Noticing the lack of lasting art publications in Los Angeles and limited sources of art criticism outside of the mainstream, Berens and Birrell evolved the scope of Project X to include X-TRA, a publication intended to diversify and broaden the dialogue around contemporary art in LA. Berens and Birrell published the first issue of X-TRA in spring of 1997 with co-founders Jan Tümlir and Jérôme Saint-Loubert Bié. From its initiation, X-TRA has worked collaboratively through an editorial board of volunteer artists and writers.

=== 2002–present: Project X Foundation and funding ===
In 2002, artist and X-TRA publisher Jeff Beall helped create the Project X Foundation for Art and Criticism, a 501c3 non-profit organization, to fund and publish the quarterly magazine. Artist Shana Lutker currently serves as the Executive Director of Project X.

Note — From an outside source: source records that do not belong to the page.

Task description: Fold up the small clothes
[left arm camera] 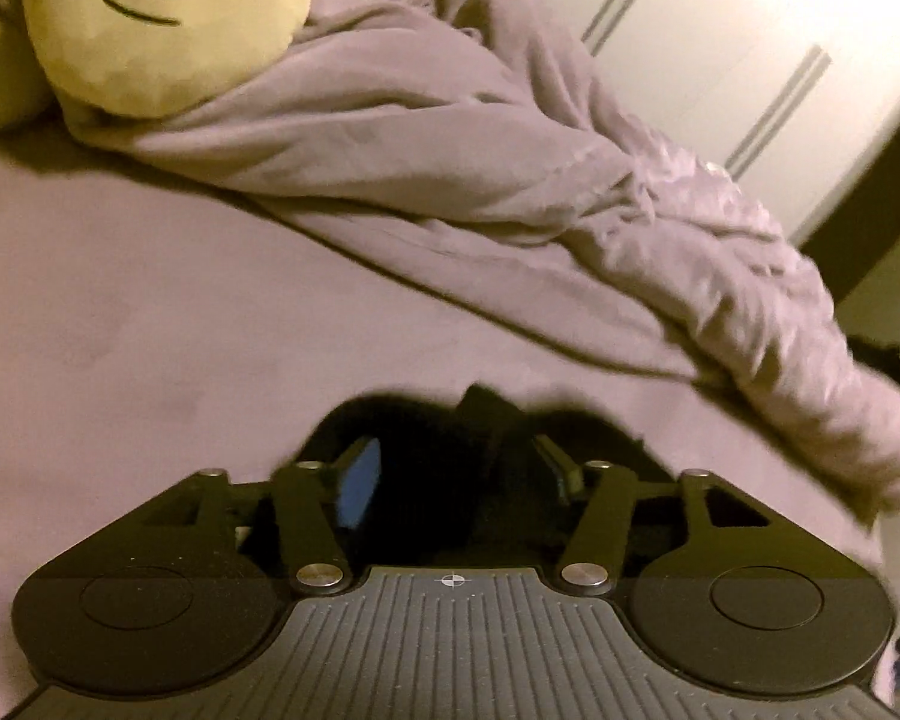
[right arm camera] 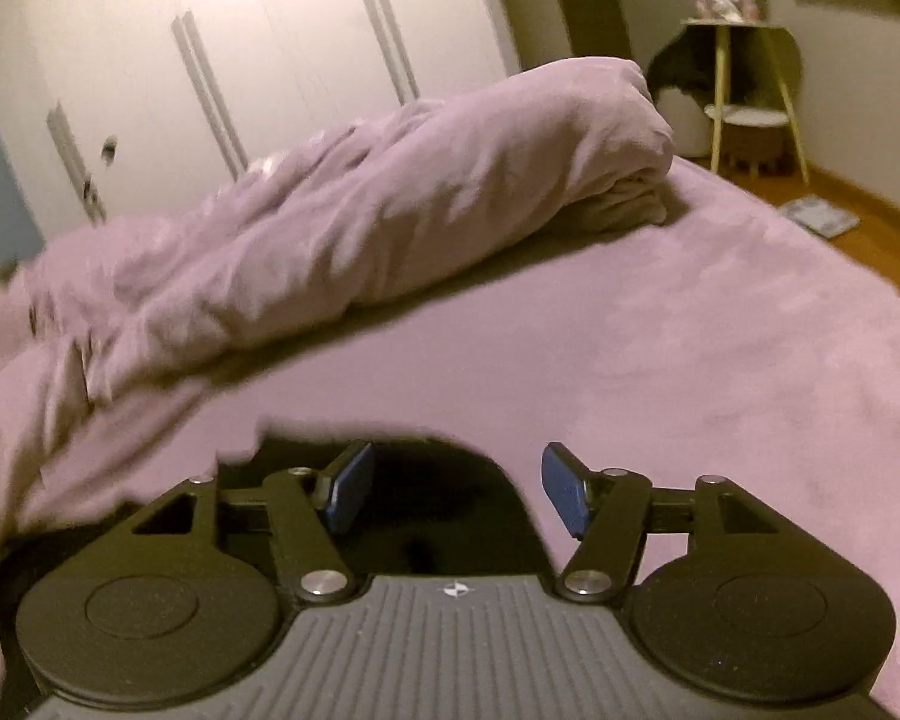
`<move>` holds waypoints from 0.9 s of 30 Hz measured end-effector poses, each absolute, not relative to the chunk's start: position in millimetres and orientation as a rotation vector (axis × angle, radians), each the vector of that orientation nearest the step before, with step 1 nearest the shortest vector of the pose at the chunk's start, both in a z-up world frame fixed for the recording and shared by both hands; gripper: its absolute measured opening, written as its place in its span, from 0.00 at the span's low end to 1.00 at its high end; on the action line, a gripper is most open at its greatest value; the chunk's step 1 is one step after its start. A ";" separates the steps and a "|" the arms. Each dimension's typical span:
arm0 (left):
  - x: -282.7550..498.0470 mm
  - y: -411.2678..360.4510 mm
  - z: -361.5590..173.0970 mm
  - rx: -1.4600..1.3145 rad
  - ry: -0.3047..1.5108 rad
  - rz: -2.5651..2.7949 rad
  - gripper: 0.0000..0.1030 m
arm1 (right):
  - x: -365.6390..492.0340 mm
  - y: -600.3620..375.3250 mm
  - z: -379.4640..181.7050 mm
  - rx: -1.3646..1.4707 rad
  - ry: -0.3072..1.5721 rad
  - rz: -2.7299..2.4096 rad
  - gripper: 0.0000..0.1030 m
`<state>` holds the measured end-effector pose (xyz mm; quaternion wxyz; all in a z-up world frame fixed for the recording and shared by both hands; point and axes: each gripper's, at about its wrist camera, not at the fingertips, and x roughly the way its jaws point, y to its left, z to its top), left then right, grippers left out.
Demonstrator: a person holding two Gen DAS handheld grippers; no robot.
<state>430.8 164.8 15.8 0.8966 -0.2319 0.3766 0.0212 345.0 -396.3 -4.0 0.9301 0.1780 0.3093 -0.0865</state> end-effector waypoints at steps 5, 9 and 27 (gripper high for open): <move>397.2 171.4 2.7 -0.441 0.878 -0.028 0.78 | 313.8 -389.2 -25.7 0.246 0.772 -0.111 0.64; 395.1 162.6 -14.9 -0.413 0.979 -0.054 0.78 | 306.8 -389.5 -39.3 0.261 0.813 -0.123 0.64; 444.1 141.0 -20.0 -0.453 0.947 0.031 0.49 | 357.9 -370.2 -36.3 0.131 0.752 -0.152 0.12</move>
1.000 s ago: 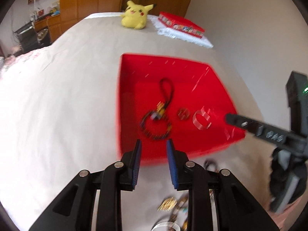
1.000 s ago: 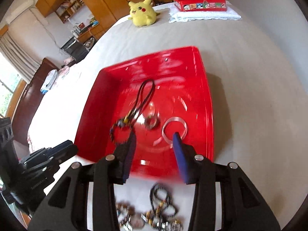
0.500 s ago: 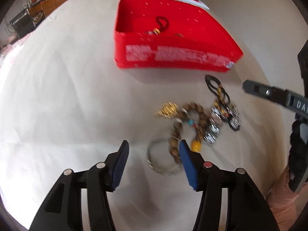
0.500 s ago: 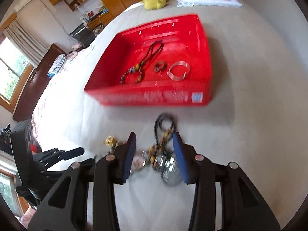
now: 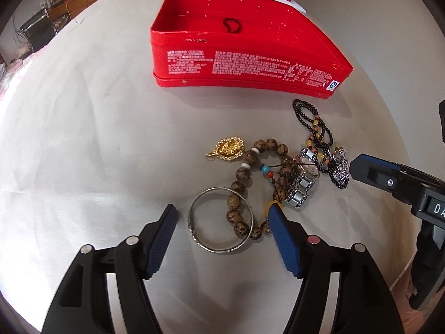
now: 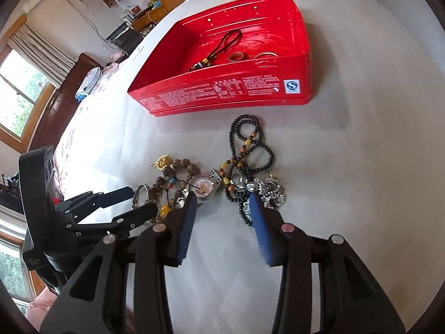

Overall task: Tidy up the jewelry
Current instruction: 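Grasp the second silver bangle from the pile with the left tool, then grasp the silver wristwatch with the right tool while the left tool holds the bangle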

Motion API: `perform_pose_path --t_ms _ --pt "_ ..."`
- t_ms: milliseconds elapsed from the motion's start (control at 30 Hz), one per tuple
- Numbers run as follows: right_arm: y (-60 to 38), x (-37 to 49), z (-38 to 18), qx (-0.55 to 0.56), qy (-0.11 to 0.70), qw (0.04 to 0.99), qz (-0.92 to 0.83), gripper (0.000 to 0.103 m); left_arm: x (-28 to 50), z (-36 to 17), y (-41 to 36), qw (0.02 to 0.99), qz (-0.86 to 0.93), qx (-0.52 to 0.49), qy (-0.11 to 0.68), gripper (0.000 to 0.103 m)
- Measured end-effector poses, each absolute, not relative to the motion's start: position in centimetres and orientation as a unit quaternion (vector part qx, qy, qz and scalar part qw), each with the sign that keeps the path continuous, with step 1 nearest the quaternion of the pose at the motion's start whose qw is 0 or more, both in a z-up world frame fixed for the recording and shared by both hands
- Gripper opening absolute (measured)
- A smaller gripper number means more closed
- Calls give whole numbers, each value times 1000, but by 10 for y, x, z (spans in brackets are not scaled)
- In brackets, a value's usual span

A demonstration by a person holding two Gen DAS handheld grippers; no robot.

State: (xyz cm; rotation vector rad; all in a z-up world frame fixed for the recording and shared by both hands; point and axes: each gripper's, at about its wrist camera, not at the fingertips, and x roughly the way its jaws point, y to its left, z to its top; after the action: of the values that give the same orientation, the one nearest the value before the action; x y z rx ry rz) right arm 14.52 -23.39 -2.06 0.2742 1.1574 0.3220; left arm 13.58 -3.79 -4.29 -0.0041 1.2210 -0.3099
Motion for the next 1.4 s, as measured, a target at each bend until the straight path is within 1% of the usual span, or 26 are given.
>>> perform_pose_path --t_ms 33,167,433,700,867,933,1367,1400 --pt "-235 144 -21 130 542 817 151 40 135 -44 -38 808 -147 -2 570 66" --pt "-240 142 -20 133 540 818 149 40 135 -47 -44 809 -148 -3 569 49" --pt "-236 141 -22 132 543 814 156 40 134 -42 -30 807 -165 -34 565 48" --pt "-215 141 -17 113 546 812 172 40 124 -12 4 844 -126 -33 520 49" --pt "-203 142 -18 107 554 806 177 39 131 -16 20 845 -104 -44 522 49" --pt "-201 144 -22 110 561 801 176 36 133 -20 24 844 -104 -48 525 49" --pt "-188 160 -50 134 598 777 143 36 131 -24 30 839 -128 -57 527 49" --pt "-188 159 -49 132 597 779 142 33 131 -25 30 838 -129 -58 527 49"
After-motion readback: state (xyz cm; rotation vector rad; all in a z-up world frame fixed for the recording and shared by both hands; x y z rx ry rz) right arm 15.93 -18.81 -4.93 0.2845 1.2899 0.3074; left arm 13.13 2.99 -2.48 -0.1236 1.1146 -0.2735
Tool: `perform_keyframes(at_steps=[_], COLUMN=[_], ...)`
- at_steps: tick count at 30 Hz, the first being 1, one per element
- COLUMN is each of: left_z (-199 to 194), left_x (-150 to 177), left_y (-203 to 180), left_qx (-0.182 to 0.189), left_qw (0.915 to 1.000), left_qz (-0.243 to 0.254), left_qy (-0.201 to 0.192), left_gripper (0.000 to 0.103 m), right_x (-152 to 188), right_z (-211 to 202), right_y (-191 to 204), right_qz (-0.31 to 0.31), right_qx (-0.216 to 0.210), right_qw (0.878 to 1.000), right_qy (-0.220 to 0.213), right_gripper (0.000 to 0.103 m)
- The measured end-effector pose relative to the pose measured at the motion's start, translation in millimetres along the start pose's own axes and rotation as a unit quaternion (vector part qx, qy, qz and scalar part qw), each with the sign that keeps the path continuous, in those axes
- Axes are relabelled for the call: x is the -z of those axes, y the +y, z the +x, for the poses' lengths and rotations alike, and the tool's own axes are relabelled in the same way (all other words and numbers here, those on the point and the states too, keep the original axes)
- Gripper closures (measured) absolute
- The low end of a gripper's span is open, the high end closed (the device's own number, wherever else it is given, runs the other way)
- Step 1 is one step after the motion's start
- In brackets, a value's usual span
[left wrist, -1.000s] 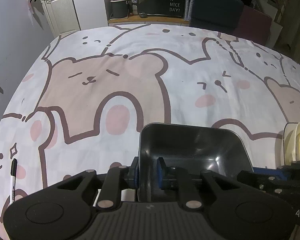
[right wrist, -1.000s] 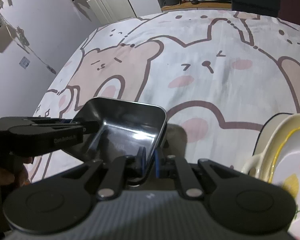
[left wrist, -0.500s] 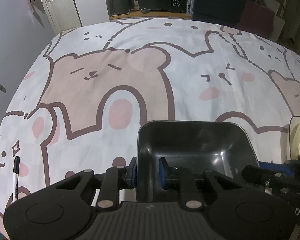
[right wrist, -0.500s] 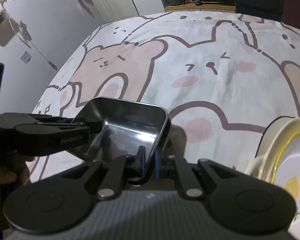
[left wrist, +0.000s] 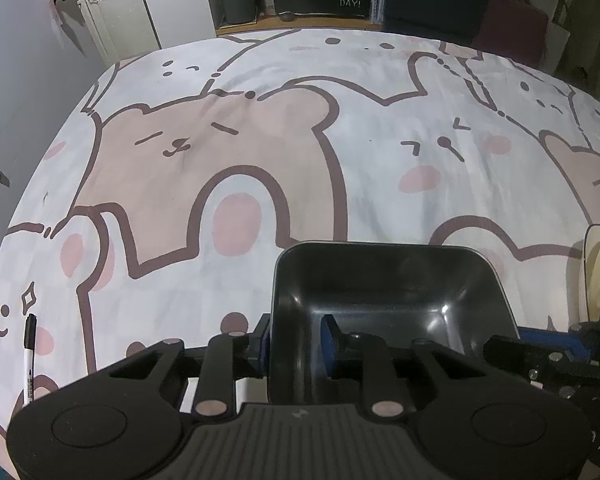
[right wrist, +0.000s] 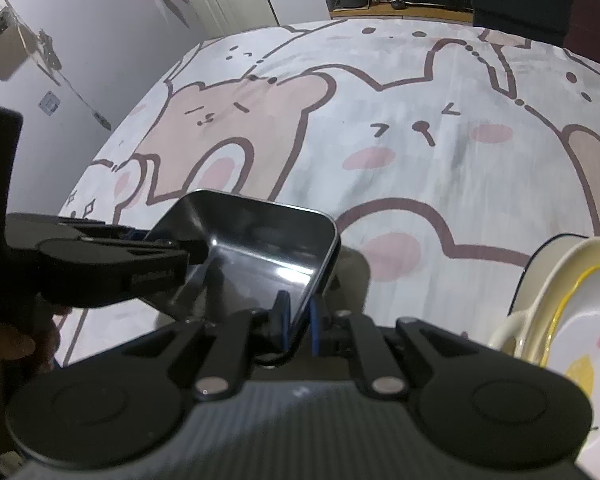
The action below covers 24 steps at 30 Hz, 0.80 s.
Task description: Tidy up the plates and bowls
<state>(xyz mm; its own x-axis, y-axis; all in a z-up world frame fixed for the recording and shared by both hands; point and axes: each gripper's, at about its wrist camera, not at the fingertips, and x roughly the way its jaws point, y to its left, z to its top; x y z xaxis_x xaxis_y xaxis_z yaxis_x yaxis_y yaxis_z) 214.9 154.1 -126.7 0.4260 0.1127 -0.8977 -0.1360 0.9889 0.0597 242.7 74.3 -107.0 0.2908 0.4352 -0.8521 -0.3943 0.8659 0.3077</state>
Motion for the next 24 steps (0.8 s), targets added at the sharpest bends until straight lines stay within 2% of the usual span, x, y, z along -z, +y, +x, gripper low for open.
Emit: perform_keyframes(at_steps=[13, 20, 24], left_z=[-4, -7, -4], left_x=[0, 0, 1], left_y=[4, 3, 4], left_qx=[0.014, 0.021, 0.023], left_qw=[0.9998, 0.9997, 0.9996], left_qz=[-0.013, -0.013, -0.015], left_qy=[-0.004, -0.006, 0.003], left_gripper=[0.077, 0.077, 0.077], right_x=[-1, -2, -2], right_z=[2, 3, 3], right_y=[-5, -10, -15], right_qz=[0.019, 0.042, 0.067], right_qx=[-0.009, -0.013, -0.026], right_qw=[1.0, 0.999, 0.997], right_qy=[0.008, 0.015, 0.018], right_gripper=[0.089, 0.086, 0.081])
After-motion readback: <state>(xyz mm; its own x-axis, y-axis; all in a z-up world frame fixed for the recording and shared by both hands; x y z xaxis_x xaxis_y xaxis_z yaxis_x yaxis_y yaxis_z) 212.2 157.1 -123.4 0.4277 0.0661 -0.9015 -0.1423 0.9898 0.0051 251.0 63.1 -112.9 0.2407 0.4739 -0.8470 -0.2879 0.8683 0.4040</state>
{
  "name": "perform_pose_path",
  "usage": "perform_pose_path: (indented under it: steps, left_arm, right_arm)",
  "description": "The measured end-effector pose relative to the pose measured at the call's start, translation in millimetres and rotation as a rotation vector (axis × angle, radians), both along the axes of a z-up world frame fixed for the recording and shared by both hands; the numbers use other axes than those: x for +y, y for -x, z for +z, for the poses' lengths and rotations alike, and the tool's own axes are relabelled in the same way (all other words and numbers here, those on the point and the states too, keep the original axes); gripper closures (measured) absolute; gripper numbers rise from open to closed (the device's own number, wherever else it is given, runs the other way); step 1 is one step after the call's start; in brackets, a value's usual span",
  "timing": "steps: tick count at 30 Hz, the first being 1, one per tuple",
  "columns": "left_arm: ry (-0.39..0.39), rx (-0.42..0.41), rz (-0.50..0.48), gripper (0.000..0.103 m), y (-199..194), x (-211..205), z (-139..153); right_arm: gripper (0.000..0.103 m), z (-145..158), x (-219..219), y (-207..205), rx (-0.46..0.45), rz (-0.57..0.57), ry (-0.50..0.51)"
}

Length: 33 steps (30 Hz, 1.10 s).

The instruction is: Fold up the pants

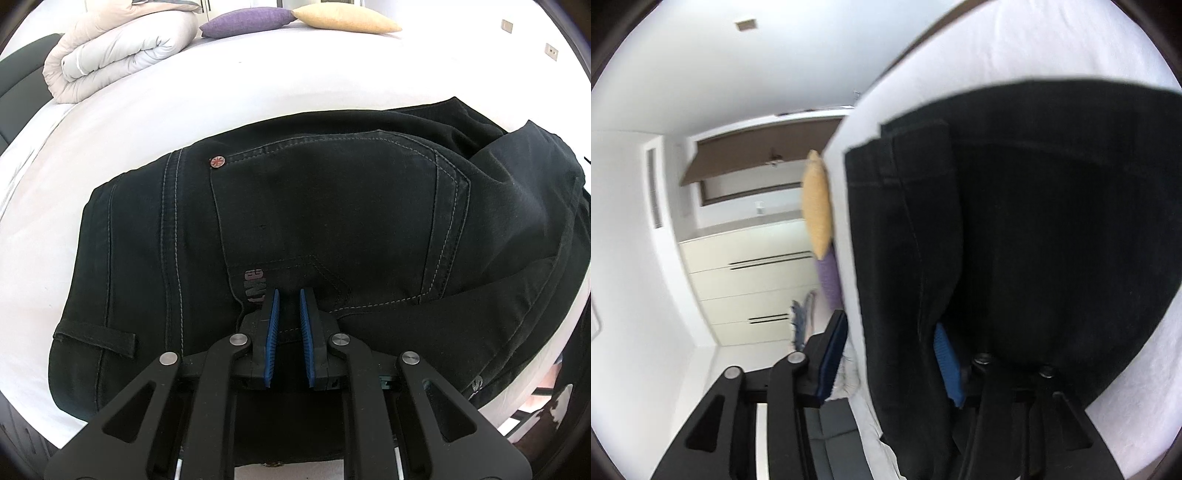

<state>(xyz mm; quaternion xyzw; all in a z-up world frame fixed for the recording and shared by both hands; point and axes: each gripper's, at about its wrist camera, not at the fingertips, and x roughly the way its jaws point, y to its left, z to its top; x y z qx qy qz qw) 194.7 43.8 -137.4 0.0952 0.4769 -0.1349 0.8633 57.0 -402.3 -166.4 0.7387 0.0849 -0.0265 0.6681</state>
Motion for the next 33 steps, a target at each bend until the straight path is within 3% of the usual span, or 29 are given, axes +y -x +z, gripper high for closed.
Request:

Once surviving on little to no budget, X-TRA is now the recipient of grants from foundations and organization including the Andy Warhol Foundation for the Visual Arts (2007), National Endowment of the Arts, City of Los Angeles Department of Cultural Affairs, Los Angeles County Board of Supervisors through the Los Angeles County Arts Commission, Mike Kelley Foundation for the Arts, the Getty Foundation, and the Pasadena Art Alliance.

=== 2020–present ===
In 2020, X-TRA changed from a quarterly to bi-annual schedule, starting with Spring/Summer 2021, Volume 23 Number 2.

=== Title ===
According to Birrell, the magazine's unique spelling of "extra" stems from an idea of only publishing "an issue when [the editors] had a great piece of writing to run, that it would be an extra edition to a publication that didn't otherwise exist."

== Executive Editors ==

- Elizabeth Pulsinelli (2007–)
- Founding editors: Stephen Berens, Ellen Birrell, and Jan Tümlir (Spring 1997–2007)

==Events==

X-TRA hosts a range of events, supplementing the journal with programming to enhance community building. Some examples include:

- Andrea Fraser lecture at ICA LA, a commissioned lecture in combination with Fraser's essay, "Toward a Reflexive Resistance," in X-TRA. The program was part of X-TRAs Artist Writes series. March 11, 2018.
- Pope.L Reading at The Underground Museum, Los Angeles, a reading of Pope.L's commissioned essay for X-TRA, "The Cypress," as a part of X-TRAs Artist Writes series. August 9, 2019.
- Screening and Conversation with Aria Dean, Erin Chrisotvale, and Ulysses Jenkins at Human Resources Los Angeles, a conversation following a screening of work by Ulysses Jenkins. January 18, 2017.
- Chinese Cocktail, a concert by Robert Wilhite at the Barnsdall Gallery Theatre as part of the Pacific Standard Time Performance and Public Art Festival organized by the Getty Foundation and LAXART. January 24, 2012
- "Kitchen Table", reprise, a re-imagining of the series of conversations organized by Eugenia P. Butler in 1993 at the ART/LA art fair. Situated within the College Art Association Conference at the same LA Convention Center that was the site for the '93 talks, these talks brought together a group of cultural thinkers—primarily artists—seated around a table over lunch to speak freely about art, politics, and whatever come to the fore. February 22–24, 2012.
- X-TRA has staged five 1 IMAGE 1 MINUTE events, most recently at the LA Art Book Fair in 2015. Based on the artist Agnès Varda's series for French television in which members of the art community were invited on stage to speak for one minute about an image of their choosing. This event references a column of the same name, conceived by Micol Hebron, which ran in X-TRA from 2006 to 2010.